* [What you are asked to do]:
Wherever the word "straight" appears in a line of the records, copy that line.
* * * * * * * * *
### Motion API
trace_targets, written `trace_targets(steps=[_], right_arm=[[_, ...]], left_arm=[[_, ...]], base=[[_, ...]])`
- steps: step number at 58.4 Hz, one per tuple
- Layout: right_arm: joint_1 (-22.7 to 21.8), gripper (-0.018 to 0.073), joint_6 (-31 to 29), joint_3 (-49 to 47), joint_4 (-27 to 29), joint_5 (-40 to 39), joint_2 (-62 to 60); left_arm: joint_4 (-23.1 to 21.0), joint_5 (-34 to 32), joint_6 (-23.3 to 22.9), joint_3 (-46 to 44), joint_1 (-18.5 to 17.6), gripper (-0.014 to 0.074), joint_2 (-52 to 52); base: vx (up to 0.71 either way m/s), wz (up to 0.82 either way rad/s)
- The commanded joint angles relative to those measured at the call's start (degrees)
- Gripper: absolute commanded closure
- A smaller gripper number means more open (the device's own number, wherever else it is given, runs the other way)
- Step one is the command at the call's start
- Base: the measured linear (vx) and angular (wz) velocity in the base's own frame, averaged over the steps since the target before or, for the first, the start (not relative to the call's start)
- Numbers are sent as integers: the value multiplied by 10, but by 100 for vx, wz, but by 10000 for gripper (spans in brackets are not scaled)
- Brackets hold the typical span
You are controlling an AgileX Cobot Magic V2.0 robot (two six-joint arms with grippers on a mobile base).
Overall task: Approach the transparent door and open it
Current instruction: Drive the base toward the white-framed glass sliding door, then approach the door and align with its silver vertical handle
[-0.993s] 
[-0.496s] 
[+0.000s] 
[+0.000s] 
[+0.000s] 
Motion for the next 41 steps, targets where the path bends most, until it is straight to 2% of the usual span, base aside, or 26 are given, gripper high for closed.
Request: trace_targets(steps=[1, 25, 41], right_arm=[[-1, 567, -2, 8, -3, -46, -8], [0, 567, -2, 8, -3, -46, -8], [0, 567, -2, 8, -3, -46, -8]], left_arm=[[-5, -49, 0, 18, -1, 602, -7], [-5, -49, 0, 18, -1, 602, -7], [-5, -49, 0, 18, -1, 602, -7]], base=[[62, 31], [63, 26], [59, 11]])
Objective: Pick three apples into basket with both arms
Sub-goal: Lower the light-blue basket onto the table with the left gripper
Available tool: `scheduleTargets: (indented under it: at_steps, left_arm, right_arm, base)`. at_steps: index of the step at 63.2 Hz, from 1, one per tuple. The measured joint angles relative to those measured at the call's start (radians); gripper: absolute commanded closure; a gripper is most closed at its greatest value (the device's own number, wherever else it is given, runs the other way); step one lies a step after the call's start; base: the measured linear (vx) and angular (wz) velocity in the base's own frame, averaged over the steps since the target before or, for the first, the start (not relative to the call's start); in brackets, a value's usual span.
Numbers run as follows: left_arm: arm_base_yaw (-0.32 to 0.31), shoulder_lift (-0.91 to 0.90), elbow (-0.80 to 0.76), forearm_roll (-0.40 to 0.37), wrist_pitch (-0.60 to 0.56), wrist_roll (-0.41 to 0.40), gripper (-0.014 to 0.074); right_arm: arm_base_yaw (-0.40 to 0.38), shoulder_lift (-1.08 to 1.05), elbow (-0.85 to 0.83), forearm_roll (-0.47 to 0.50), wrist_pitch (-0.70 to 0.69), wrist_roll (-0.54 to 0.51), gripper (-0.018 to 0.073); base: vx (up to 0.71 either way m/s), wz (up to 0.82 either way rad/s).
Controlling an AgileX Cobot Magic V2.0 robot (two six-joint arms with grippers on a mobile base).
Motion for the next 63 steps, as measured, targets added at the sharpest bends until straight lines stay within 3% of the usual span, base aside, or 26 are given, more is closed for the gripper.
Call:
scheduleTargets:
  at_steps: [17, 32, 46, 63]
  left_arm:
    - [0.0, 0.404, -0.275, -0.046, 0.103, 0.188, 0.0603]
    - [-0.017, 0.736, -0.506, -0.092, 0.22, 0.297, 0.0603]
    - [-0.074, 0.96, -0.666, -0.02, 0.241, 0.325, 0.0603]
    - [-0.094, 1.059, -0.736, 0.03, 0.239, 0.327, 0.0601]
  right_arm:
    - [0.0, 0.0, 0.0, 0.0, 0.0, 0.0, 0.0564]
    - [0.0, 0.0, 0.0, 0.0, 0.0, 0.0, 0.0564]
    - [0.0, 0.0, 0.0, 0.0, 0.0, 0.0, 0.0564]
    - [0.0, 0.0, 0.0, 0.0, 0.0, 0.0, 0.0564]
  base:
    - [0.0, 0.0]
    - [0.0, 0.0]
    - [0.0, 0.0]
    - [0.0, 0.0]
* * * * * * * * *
* [The answer]:
Motion for the next 41 steps, targets where the path bends most, until it is straight to 2% of the usual span, base aside, or 26 are given, gripper high for closed.
Motion for the next 63 steps, as measured, targets added at the sharpest bends until straight lines stay within 3% of the usual span, base aside, or 26 are given, more is closed for the gripper.

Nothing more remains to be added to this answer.